Beginning with the line that holds "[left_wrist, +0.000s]", write out the remaining lines of the material exactly, the last line included.

▶ Dataset excerpt
Segment Open
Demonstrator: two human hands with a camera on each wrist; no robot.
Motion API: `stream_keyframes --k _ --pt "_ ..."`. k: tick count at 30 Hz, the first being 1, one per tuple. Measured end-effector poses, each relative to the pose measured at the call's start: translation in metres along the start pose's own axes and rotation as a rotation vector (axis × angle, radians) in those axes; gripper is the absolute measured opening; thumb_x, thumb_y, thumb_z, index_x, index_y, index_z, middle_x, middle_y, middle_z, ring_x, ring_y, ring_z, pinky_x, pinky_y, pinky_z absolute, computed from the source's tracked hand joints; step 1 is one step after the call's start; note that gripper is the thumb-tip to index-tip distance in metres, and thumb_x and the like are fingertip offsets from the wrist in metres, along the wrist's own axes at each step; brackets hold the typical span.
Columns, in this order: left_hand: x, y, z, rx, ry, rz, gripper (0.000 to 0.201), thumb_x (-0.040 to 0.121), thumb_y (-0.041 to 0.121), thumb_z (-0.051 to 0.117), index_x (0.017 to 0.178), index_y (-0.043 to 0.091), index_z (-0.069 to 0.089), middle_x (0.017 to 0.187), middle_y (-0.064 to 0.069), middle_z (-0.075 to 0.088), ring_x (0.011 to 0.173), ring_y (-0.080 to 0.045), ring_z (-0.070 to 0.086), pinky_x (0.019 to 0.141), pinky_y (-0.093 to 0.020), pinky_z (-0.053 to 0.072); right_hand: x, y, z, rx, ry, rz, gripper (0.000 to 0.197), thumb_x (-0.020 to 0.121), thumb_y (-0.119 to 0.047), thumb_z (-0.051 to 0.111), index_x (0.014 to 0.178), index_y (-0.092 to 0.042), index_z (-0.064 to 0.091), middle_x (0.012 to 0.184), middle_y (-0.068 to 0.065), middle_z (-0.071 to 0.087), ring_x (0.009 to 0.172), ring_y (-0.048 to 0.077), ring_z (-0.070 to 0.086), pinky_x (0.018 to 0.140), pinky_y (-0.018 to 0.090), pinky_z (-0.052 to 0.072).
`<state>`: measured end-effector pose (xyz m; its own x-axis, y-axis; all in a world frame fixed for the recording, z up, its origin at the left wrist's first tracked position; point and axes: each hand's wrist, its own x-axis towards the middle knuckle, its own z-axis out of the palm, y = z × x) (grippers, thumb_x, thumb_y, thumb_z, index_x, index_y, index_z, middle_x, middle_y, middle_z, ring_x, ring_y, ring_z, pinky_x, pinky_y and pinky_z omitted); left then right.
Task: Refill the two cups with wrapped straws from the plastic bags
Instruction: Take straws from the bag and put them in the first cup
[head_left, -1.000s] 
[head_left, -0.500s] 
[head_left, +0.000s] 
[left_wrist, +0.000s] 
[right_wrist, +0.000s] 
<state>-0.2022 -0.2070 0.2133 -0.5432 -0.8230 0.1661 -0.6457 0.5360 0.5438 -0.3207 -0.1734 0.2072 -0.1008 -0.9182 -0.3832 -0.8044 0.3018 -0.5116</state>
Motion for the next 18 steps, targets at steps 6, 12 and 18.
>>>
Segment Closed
▶ Finished exercise
[left_wrist, +0.000s] 
[right_wrist, +0.000s] 
<state>-0.2022 -0.2070 0.2133 -0.5432 -0.8230 0.1661 -0.6457 0.5360 0.5438 -0.3207 -0.1734 0.2072 -0.1008 -0.9182 -0.3832 -0.8044 0.3018 -0.5116</state>
Motion for the next 18 steps, targets at steps 6, 12 and 18.
>>>

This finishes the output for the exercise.